Not satisfied with that, Coastal Sharks coach Robert du Preez has added to the heat on his side by demanding four tries per match, blaming wasted opportunities for finishing second-to-last in the 2018 try-scoring stakes.
“We could have scored more tries, and that is what the aim will be this season, to score four tries in every game,” he decreed.
Did you see that?
One of the biggest gripes in recent years has surrounded inconsistent refereeing over mid-air collisions, high tackles, time-consuming use of the television match official – and looking after Australia’s favourite son David Pocock.
The whistle-blowers say they thrashed out all the issues at a January get-together and believe they are now all on the same page, even to the point of protecting Pocock whose feats at the breakdown leave him susceptible to the horrendous neck roll.
“There has been a very clear understanding from the referees around managing that situation a lot better,” said competition boss Andy Marinos.
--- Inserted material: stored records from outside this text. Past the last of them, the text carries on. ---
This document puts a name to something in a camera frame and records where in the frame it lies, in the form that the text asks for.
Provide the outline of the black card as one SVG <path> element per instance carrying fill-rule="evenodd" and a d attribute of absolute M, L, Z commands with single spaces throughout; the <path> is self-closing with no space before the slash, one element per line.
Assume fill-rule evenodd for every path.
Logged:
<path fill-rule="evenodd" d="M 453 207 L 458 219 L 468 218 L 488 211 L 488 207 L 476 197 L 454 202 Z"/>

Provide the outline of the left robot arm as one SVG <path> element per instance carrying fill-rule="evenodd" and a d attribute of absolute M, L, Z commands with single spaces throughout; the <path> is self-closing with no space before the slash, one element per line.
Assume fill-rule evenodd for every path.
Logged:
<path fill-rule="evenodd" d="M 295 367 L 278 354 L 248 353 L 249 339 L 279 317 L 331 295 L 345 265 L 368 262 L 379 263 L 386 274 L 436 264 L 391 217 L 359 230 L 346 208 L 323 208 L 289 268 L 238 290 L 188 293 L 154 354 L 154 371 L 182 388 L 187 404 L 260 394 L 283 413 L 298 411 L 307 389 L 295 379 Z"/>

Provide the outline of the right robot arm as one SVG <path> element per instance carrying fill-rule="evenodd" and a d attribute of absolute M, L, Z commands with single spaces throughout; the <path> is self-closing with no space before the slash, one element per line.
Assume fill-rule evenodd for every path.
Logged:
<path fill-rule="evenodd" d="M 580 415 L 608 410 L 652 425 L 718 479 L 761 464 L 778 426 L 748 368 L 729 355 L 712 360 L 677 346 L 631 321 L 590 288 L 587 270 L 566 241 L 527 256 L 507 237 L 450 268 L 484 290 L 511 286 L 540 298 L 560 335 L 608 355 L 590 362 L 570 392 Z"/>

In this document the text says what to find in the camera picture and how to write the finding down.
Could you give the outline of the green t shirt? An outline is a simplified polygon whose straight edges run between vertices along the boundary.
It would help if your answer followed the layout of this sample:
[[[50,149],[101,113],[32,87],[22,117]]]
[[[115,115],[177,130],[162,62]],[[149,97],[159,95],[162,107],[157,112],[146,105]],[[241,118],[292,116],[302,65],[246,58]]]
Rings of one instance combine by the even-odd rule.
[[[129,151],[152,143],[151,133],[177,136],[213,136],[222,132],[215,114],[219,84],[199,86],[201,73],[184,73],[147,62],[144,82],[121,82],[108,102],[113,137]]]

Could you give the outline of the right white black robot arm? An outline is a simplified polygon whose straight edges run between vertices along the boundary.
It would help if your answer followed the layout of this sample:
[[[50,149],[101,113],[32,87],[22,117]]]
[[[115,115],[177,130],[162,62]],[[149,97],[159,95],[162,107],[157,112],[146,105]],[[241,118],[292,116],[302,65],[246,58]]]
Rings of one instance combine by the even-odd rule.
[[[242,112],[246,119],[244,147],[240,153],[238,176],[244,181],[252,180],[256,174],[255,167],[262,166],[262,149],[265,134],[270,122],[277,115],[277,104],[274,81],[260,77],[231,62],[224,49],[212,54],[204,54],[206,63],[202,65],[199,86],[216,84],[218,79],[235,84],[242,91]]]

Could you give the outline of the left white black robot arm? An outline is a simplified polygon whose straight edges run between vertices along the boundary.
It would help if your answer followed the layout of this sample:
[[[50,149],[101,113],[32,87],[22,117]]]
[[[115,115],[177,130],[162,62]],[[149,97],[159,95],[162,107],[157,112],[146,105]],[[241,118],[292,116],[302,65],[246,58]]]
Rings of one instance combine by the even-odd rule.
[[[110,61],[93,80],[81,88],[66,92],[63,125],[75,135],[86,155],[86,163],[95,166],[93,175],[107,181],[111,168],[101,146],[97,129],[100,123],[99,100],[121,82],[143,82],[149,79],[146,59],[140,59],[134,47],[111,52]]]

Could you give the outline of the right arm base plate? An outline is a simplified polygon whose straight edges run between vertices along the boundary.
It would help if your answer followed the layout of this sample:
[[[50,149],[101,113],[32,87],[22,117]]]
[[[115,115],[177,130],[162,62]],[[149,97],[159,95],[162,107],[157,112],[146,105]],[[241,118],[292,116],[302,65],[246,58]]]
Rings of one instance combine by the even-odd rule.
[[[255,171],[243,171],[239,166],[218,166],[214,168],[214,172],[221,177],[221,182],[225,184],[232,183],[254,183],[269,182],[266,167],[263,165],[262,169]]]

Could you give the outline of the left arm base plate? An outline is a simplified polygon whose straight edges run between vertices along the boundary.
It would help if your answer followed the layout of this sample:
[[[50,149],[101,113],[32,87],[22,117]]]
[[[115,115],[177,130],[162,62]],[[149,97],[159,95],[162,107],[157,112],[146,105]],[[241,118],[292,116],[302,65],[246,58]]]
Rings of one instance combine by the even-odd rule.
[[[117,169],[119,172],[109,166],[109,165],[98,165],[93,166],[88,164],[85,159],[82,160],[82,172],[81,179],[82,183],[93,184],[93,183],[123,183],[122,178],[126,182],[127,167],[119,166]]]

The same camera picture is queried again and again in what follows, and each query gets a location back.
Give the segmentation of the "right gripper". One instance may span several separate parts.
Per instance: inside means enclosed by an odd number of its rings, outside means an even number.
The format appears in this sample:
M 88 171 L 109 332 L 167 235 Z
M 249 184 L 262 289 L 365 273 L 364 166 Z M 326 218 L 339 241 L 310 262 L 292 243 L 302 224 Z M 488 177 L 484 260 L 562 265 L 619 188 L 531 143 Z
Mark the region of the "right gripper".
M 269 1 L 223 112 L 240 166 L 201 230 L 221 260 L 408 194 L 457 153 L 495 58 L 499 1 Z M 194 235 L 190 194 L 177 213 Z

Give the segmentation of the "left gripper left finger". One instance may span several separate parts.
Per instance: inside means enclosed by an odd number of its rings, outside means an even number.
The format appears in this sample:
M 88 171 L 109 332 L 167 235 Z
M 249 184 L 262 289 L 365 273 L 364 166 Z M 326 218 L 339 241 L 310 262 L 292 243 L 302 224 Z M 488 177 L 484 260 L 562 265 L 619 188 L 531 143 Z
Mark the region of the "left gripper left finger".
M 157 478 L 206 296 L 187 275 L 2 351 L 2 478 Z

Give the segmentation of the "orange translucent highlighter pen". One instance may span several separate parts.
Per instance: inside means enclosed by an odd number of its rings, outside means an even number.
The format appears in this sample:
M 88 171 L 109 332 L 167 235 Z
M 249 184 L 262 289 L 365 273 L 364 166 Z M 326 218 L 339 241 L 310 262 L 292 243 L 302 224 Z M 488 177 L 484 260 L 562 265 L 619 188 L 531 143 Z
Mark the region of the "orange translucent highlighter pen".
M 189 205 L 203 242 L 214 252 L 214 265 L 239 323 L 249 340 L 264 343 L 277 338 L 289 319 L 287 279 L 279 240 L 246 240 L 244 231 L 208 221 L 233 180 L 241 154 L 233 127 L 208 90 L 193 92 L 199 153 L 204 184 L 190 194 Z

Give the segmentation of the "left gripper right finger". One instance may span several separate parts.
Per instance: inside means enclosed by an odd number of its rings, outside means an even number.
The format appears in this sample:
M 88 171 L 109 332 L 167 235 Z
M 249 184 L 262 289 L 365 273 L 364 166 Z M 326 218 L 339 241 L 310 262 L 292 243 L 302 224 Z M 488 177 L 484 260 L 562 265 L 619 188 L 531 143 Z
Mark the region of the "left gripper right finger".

“You don’t want to take away a player’s ability to clean him out, but it’s about can someone clean him out in a less damaging way.”
This means war
Former All Blacks enforcer Brad Thorn took no prisoners in his playing days and now that he’s coaching the Queensland Reds he’s instilling the same toughness in his players.
After finishing a disappointing 13th last year, Thorn subjected his charges to a three-day Australian army bootcamp to get them fighting fit for this season.
“We walked miles and miles, I don’t know how many,” said Samu Kerevi.
“We pushed trailers, we carried people, injured combatants that we had to carry for ages … there was nights where we’d think we’d sleep but we wouldn’t.”
Centre of attention
The World Cup distraction will have coaches debating when best to use their marquee players with reputations on the line at every outing.
The Auckland Blues have already decided not to play Sonny Bill Williams rather than risk both him and Ma’a Nonu in Saturday’s clash with the star-studded Canterbury Crusaders.
The Melbourne Rebels, though, have wasted no time displaying their new halves combination of Will Genia and Quade Cooper in an all-Wallaby showdown against the ACT Brumbies pair of Joel Powell and Christian Lealiifano.
World against Crusaders
The Crusaders may start the season as title favourites but history says World Cup years count against them.
They are chasing a third successive title, a feat only managed by one other team and that was an earlier vintage Crusaders in 1998, 1999, 2000.
Of their nine titles, 1999 is the only time they have won in a World Cup year as demands to ease up on the work loads of Test players has cost them dearly.